I don't want my own kids to spend their first few years of life assuming that I'm perfect, and have all the answers, just because I'm their dad and I love and take care of them. I'd rather they realize as early as possible that we living, thinking beings cling to each other to stay afloat on this uncharted whitewater raft ride called life, but that none of us is a rock that will always be there to cling to no matter how many waves wash over it.
I remember my early childhood pretty vividly, and remember always having a strong sense that my parents, who were always very loving and relentlessly idealistic, had life all figured out. This sense only grew as I got older and met the parents of other kids my age, many of whom had parents who weren't as kind or loving as mine. Somehow I'd lucked out, and had a family who really understood what really mattered. Through all sorts of hard (and usually lonely) times during my teens and twenties, I'd just have to remember what Mom and Dad said in a similar situation, and I'd feel more grounded.

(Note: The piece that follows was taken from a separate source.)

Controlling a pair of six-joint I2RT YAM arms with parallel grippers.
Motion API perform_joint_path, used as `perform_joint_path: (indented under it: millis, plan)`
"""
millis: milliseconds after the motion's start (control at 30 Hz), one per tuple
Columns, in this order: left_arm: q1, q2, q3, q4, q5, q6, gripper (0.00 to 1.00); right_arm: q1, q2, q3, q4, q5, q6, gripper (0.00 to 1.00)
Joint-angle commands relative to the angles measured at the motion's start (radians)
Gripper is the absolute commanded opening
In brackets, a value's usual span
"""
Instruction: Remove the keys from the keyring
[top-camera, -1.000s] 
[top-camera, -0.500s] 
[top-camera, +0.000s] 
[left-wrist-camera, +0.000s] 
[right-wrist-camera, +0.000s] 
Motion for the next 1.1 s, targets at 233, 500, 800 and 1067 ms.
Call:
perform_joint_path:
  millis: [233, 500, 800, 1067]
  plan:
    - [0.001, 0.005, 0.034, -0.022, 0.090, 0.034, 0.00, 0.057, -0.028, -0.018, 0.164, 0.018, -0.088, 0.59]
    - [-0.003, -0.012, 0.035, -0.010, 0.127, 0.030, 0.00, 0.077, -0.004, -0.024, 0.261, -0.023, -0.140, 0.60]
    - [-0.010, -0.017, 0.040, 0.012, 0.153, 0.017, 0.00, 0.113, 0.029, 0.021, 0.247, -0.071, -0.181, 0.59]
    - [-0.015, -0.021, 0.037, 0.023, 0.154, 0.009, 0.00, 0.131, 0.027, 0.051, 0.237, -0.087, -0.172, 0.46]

It threw me for a loop this past month, when my mother confided to me that just recently, at age 68, she'd lost her faith in Christianity. All her life she and my dad had been so devout, and yet such humanitarians, trying to work within the Catholic Church to try to use Jesus' example and message as a force for social justice and humanitarian action in the here and now. She and my dad still lead non-sectarian environmental and social justice oriented spiritual retreats in their retirement. But they no longer believe in a personal God, nor in Jesus as more than mortal. In a sense, I'm happy for her, because it's clear that today's Catholic Church hasn't been willing to bend to her values, and is mired in political scandal.
But a part of me feels very ungrounded by this. I always thought my parents' boundless faith in the ability to change and improve longstanding institutions from within was something I'd always be able to hang my hat on. My ungrounding has more to do with this than with their change in cosmological view (which I largely agree with) -- I'd never seen my parents as quitters. I'd really believed that if you loyally toughed out active membership in any institution, you'd eventually be respected and listened to. I never thought I'd live to see my parents look at an institution they'd dedicated their lives in service to, and say "I was wrong."

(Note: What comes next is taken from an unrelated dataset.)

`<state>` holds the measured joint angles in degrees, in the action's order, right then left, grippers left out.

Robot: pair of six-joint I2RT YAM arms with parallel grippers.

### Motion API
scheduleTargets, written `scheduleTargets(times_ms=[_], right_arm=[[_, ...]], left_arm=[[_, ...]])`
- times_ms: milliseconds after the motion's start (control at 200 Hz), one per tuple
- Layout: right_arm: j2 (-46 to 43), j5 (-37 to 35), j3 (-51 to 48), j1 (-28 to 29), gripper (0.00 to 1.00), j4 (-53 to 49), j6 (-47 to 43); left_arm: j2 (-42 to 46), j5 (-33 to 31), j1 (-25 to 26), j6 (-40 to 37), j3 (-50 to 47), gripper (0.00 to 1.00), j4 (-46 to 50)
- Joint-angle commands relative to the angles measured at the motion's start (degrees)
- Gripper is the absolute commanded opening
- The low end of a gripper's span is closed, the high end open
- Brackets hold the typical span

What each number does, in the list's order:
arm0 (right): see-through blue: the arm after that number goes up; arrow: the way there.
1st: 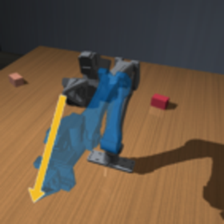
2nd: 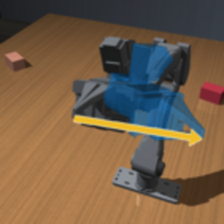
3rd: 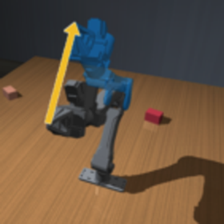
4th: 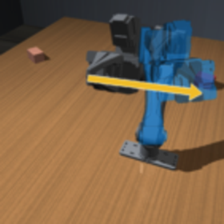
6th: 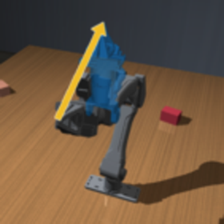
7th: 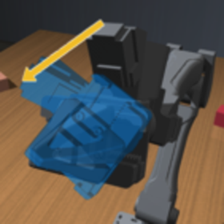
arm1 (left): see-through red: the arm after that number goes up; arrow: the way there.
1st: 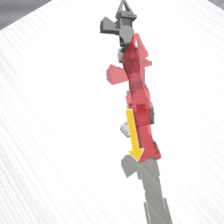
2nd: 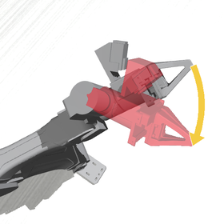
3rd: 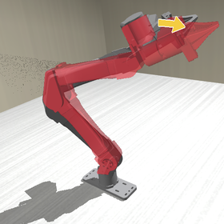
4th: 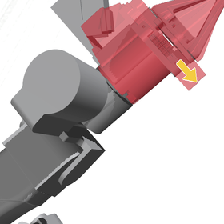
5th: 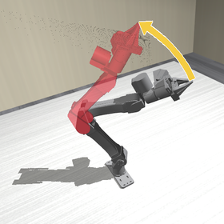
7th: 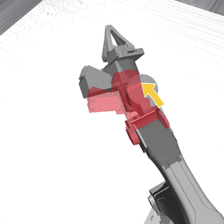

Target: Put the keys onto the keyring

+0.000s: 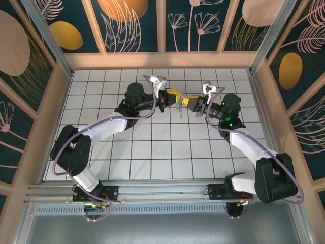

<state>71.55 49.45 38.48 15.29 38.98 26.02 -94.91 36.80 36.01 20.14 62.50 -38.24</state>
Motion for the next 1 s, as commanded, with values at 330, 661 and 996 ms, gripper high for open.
scheduleTargets(times_ms=[330,661,996], right_arm=[[0.9,3.8,-1.3,-1.6,0.32,4.5,4.1],[-3.0,3.4,-2.4,-7.7,0.39,10.4,9.8],[2.0,0.5,0.2,-7.7,0.47,21.4,18.4]], left_arm=[[-1.1,-0.5,-0.3,3.8,1.1,0.0,-9.5],[-2.7,-0.1,-0.3,7.0,1.8,0.0,-11.2],[-7.3,0.9,-0.3,17.1,2.5,0.0,-19.2]])
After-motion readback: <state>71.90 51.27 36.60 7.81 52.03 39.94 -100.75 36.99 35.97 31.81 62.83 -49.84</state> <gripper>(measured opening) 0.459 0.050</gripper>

All of this hit me today as I spent an early afternoon walking around Chinatown in NYC. My Dad used to take our whole family here on foot, many times every year when I was a child. I remember being so impressed with his ability to navigate an enclave so very foreign, and I remember thinking that if he knows how to get a great meal and have a good time in Chinatown for a tiny amount of money and only a few words of Chinese, he must really be able to do anything! I carried this sense of awe with me when I backpacked around the world.
NYC's Chinatown is about the only place that evokes such a rich and complex feeling of nostalgia in me. It has that 'the old neighborhood where I grew up' feeling for me, even though I never lived there. Being there again brings back a rush of memories, and getting swept back in time by gritty little noodle shops, cramped tenements, and phone booths with pagodas on them makes me almost want to believe again that there's a boundless amount of world out there for me to see, and all I have to do is ask my dad, because he always knows the way.
But I now know this isn't true. I can explore, and SHOULD explore, but I'm on my own when it comes to figuring out what it all means, where I ought to be headed, and where I'm inevitably headed.
I don't want my own kids to spend their first few years of life assuming that I'm perfect, and have all the answers, just because I'm their dad and I love and take care of them. I'd rather they realize as early as possible that we living, thinking beings cling to each other to stay afloat on this uncharted whitewater raft ride called life, but that none of us is a rock that will always be there to cling to no matter how many waves wash over it.